Attende Domine

crown of thornsWhen the parish music committee convened last month, it was mostly students (for whatever reason). The unanimous choice for Lent was the plainchant “Attende Domine.” I’ve been thinking about introducing it for at least a decade. So it was a pleasant surprise the committee leaped in, even without my input.

Ralph Wright’s translation is in our hymnal. Over the years, I’ve had success with very simple Lent entrances: “Parce Domine” in my current parish, and “Grant To Us, O Lord” in my previous one. Quite often, we’ve used verses based on the Lenten “gathering” antiphons to extend the pieces just enough to cover the procession.

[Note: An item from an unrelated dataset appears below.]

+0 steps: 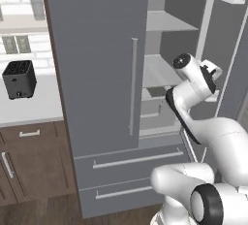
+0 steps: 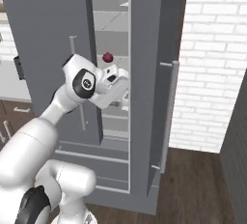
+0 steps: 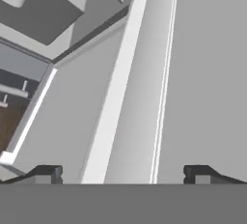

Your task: Take the strawberry from the fridge and place it on top of the pancake, located on the dining counter.

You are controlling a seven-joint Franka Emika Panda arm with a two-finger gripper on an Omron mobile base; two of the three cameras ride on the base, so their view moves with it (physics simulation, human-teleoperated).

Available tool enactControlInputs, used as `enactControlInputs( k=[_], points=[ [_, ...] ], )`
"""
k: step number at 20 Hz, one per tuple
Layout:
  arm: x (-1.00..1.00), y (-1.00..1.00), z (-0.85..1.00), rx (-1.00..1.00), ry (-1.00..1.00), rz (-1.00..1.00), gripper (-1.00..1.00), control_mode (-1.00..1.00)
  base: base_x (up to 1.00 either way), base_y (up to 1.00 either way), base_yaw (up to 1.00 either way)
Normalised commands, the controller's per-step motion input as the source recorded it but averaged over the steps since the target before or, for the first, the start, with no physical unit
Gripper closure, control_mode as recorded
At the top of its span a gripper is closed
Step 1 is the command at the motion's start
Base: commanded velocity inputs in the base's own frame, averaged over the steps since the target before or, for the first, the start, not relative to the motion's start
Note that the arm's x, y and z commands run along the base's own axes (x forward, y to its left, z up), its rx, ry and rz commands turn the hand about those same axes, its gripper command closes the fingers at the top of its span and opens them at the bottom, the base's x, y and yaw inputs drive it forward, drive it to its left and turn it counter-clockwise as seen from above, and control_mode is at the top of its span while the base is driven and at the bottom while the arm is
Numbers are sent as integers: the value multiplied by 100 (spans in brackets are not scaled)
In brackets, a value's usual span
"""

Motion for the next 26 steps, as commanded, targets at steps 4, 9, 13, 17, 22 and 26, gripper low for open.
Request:
enactControlInputs(
  k=[4,9,13,17,22,26],
  points=[
    [0,-84,-2,4,-16,11,-100,-100,0,0,0],
    [0,-57,0,5,-10,9,-100,-100,0,0,0],
    [0,-13,0,1,-2,2,-100,-100,0,0,0],
    [0,0,24,2,0,0,-100,-100,0,0,0],
    [-2,0,56,4,0,0,-100,-100,0,0,0],
    [-5,37,16,8,2,4,-100,-100,0,0,0]
  ],
)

I’ve had a bit of blowback about a parishioner-composed Mass we implemented in Advent. The surprising comment is that it lacks joy. But what I’ve noticed is that over the past two months, it’s decidedly repetitive. Maybe familiarity is breeding. Ash Wednesday plus five Sundays is a long stretch of time. We’ll see how the piece works for us this year.

I’ve set eight additional verses of “Attende Domine” to the chant melody–somewhat based on the antiphons, and others based on Scriptures used in the Liturgy of the Hours. On Ash and Lent 1, we’ll probably announce the number. But usually for these situations, the start of the music and procession signal people to stand and listen and then repeat after the songleader.

Anybody else have liturgical fruitfulness with this approach: the one piece for entrance?

About catholicsensibility

Todd lives in Minnesota, serving a Catholic parish as a lay minister.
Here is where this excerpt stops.